Clinical study of these diseases is challenging because of their rarity and their typically rapid progression, which makes detailed prospective follow-up difficult to achieve. Psychiatric symptoms are particularly difficult to study as patients often have substantial cognitive impairment with limited expressive language function by the time the diagnosis is made, so they are unable to describe their internal experiences to allow their symptoms to be characterized. Further, psychiatric manifestations are often intense but transient.7

We recently undertook a large clinical study of behavioural disturbance and psychiatric symptoms (BPS) in human prion disease in the context of the National Prion Monitoring Cohort (‘the Cohort’), an ongoing prospective natural history study that has aimed to recruit all patients with all types of prion disease in the United Kingdom since October 2008. This used clinical data from more than 300 patients enrolled in the Cohort and/or the preceding PRION-1 clinical trial to characterize in as much detail as possible the range of BPS seen in prion disease, as well as their prevalence, natural history and observed response to symptomatic treatments. The clinical aspects of this work have now been published.7 Full methodological details of the PRION-1 trial and the Cohort study have been published previously.8, 9

A large number of patients included in these clinical studies were included in a genome-wide association study (GWAS) of susceptibility to prion disease,10 and therefore have single-nucleotide polymorphism (SNP) genotype data publicly available. This GWAS found that several SNPs at the PRNP locus itself were very strongly associated with all types of prion disease, with this association being driven by linkage disequilibrium with the polymorphism at codon 129 (which was itself one of the genotyped SNPs). No other SNPs reached genome-wide significance, and no SNPs that had previously been found to show genome-wide association with other neurodegenerative diseases showed any association with prion disease.

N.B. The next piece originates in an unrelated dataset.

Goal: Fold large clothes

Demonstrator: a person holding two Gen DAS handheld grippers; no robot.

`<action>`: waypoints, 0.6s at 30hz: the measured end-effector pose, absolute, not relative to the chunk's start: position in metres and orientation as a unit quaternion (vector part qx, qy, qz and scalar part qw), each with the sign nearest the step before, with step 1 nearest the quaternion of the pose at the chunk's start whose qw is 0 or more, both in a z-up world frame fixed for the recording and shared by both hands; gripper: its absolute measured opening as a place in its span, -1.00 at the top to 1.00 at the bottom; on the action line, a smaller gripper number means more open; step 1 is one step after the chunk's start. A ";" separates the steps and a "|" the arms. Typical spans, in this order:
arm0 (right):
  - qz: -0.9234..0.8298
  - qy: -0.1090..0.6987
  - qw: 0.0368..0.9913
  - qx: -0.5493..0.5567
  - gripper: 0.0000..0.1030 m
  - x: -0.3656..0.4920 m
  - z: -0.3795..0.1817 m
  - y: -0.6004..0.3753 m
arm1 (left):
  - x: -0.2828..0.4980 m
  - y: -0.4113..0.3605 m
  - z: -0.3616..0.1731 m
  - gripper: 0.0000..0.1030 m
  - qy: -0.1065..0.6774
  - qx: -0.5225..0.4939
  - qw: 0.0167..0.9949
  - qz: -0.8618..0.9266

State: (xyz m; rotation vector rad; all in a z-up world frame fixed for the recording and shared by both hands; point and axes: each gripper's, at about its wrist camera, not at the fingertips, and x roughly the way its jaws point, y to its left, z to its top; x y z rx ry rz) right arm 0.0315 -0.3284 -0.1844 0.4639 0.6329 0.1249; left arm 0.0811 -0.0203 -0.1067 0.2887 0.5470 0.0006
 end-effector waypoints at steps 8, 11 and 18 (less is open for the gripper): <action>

The detailed clinical data regarding the presence or absence of BPS established for our recent clinical study allows us to operationalise specific behavioural/psychiatric phenotypes as traits in human prion disease, and thereby presents the opportunity to carry out a GWAS looking for genetic modifiers of these traits. A similar approach has previously been taken in other neurodegenerative diseases that may cause psychiatric symptoms, such as Alzheimer’s disease,11 and this approach has the potential to provide valuable clues to the molecular pathways that may underlie these complex disease manifestations.

Materials and methods

All patients were referred to the NHS National Prion Clinic, and were enrolled in the PRION-1 trial and/or the National Prion Monitoring Cohort. Uptake of enrolment in these clinical research studies is extremely high (>95% in the Cohort), so they provide a highly representative sample of patients seen in this clinical setting. Patients were diagnosed with probable sporadic Creutzfeldt-Jakob disease (CJD) according to World Health Organisation criteria with the addition of brain MRI as a supportive investigation as recommended by the MRI-CJD consortium.12 Variant CJD was diagnosed using established criteria.13 Patients were diagnosed with inherited prion disease if PRNP genotyping showed the presence of a pathogenic mutation in the presence of a consistent clinical syndrome. All patients included in this study underwent diagnostic genotyping to confirm or rule out the presence of a pathogenic PRNP mutation. Patients were diagnosed with iatrogenic CJD using sporadic CJD criteria in the presence of a history of relevant exposure (for example, to implicated cadaveric human growth hormone). Approximately 2/3 of patients had neuropathological examination of brain tissue (post mortem or from biopsy), or tonsil biopsy (for variant CJD), which was used to confirm the diagnosis.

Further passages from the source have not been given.